Extract

A 73-year-old male came to the emergency department with a mildly increased troponin I level (0.28 ng/mL) and normal electrocardiogram complaining of dyspnoea after having chest and back pain a few hours before. The patient had a past medical history of Type 2 diabetes mellitus, dyslipidaemia, and hypertension. Nine months before he had had three coronary bypasses and aortic valve replacement for aortic stenosis. The transthoracic echocardiogram revealed an increased aortic gradient of 70 mmHg with a functional area of 0.6 cm2. The transoesophageal echocardiogram confirmed the presence of a prosthetic 3-leaflet aortic valve with very poor leaflet motion and elevated aortic gradient; neither vegetation nor thrombus was noted (Panels A–C and see Supplementary data online, VideoSupplementary Data).

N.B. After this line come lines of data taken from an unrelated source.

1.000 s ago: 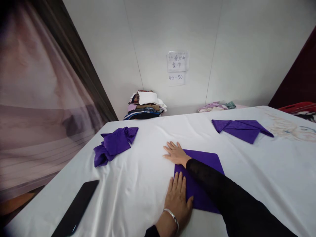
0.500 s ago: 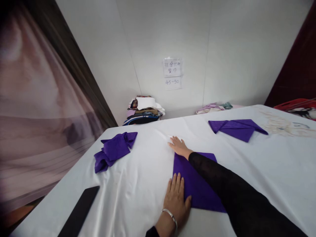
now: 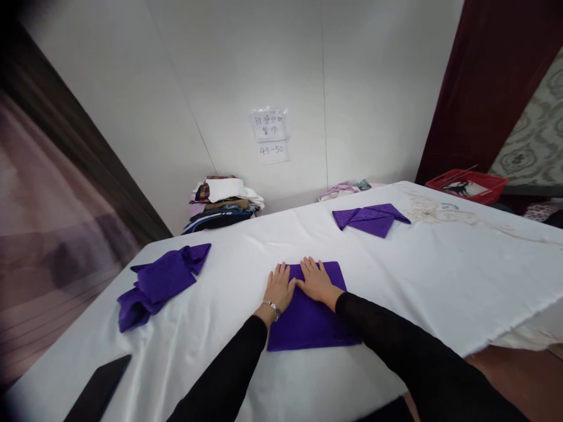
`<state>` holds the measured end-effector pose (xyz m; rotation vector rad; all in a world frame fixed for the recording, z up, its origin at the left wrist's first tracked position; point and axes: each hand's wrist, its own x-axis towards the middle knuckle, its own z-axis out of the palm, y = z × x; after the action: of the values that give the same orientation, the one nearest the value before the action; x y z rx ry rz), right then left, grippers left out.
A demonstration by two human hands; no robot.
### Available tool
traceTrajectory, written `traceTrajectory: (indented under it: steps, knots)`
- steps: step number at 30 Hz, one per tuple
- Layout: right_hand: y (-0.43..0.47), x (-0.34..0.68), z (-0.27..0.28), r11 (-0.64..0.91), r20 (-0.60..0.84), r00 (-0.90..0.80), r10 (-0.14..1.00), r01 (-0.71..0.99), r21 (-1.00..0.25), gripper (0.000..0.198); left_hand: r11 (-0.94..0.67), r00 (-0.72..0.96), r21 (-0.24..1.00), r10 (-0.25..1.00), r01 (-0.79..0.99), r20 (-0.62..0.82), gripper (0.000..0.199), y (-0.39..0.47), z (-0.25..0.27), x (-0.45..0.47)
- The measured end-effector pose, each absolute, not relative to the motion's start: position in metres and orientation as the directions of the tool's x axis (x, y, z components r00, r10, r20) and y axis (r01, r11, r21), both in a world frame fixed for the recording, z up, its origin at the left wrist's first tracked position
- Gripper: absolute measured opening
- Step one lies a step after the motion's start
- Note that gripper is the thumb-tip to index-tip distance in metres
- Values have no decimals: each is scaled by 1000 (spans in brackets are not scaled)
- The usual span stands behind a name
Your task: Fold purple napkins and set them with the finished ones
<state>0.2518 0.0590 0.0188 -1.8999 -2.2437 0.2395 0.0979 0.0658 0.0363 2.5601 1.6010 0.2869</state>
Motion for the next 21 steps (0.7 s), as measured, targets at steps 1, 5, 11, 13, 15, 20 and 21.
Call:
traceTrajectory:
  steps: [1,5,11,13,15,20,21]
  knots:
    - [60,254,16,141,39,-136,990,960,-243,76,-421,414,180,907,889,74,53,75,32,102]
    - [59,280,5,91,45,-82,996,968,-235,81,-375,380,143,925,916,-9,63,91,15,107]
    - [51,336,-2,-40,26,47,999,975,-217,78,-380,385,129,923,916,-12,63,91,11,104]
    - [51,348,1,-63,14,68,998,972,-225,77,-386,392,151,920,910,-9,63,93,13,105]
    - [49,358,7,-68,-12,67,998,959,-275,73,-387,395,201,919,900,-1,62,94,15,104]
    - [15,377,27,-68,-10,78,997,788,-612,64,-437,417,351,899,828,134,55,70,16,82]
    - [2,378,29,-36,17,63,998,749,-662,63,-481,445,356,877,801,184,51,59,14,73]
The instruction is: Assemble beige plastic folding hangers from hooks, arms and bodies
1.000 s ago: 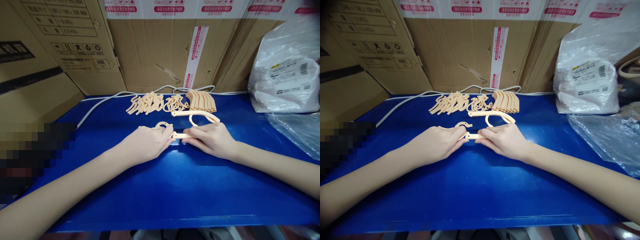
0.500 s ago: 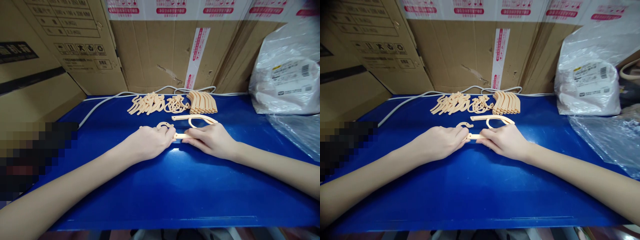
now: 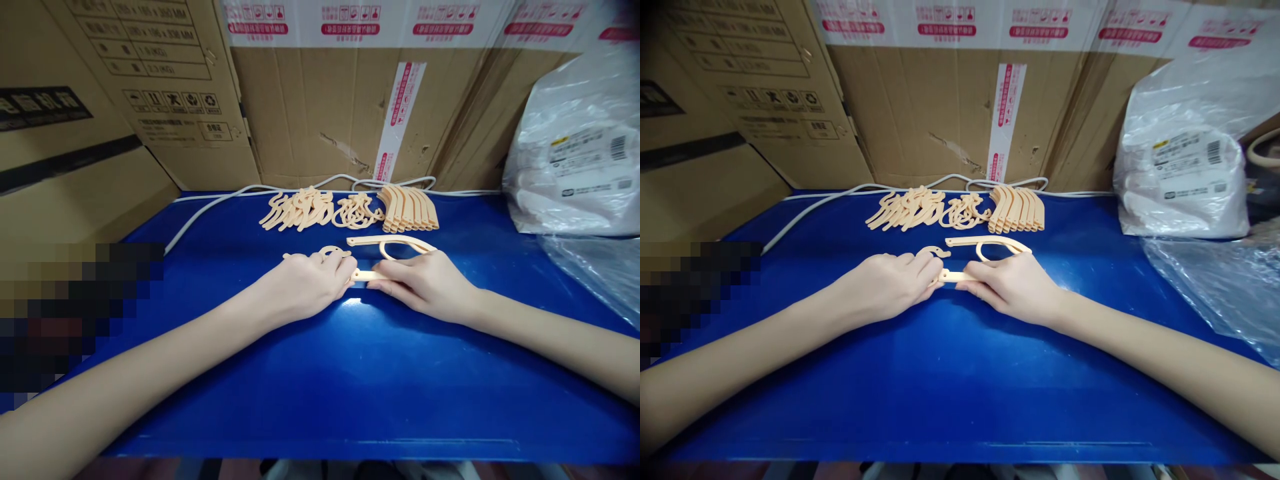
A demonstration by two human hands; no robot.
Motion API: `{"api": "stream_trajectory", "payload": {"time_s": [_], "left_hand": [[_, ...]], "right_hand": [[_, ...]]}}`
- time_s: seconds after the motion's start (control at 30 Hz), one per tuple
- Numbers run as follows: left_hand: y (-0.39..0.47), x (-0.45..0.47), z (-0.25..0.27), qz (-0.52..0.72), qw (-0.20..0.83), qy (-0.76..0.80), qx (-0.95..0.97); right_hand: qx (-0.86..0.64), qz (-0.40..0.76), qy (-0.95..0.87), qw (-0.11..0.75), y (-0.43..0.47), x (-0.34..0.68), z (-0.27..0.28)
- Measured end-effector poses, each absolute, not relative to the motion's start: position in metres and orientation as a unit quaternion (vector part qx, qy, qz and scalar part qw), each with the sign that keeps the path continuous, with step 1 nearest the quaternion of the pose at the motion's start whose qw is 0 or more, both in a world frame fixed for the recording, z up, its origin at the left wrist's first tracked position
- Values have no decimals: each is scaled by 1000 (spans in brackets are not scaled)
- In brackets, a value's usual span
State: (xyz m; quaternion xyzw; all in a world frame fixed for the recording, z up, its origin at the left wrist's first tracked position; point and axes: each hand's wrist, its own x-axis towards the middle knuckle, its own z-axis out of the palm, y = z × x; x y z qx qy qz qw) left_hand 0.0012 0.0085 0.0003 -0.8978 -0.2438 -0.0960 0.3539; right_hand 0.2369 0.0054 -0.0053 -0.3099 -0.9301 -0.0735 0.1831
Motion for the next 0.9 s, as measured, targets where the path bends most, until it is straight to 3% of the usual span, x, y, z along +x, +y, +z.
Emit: {"api": "stream_trajectory", "payload": {"time_s": [0.9], "left_hand": [[11,1,8,-191,262,-234,-917]], "right_hand": [[-312,-83,-926,194,4,234,-5]]}}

The aortotomy performed in the operating room revealed diffuse and severe atherosclerosis in the ascending aorta, mostly located at the sinotubular junction. The aortic valve had a polypropylene purse-string suture around the apex of the struts of the valve and tied. It appears the valve was sewn-in using an endoscopic suturing device. Prosthetic leaflets appeared stuck, thickened and covered by abundant pannus. The metal clips were removed, then the valve was debrided and excised without difficulty. The new prosthetic valve was easily seated and tied, the aorta was then closed in two layers and a warm dose of retrograde cardioplegia was administered. The post-pump transoesophageal echocardiogram showed preservation of left ventricular function, a normally functioning bio-prosthetic valve and the absence of perivalvular leaks or transvalvular regurgitation (Panel D and see Supplementary data online, Video S4).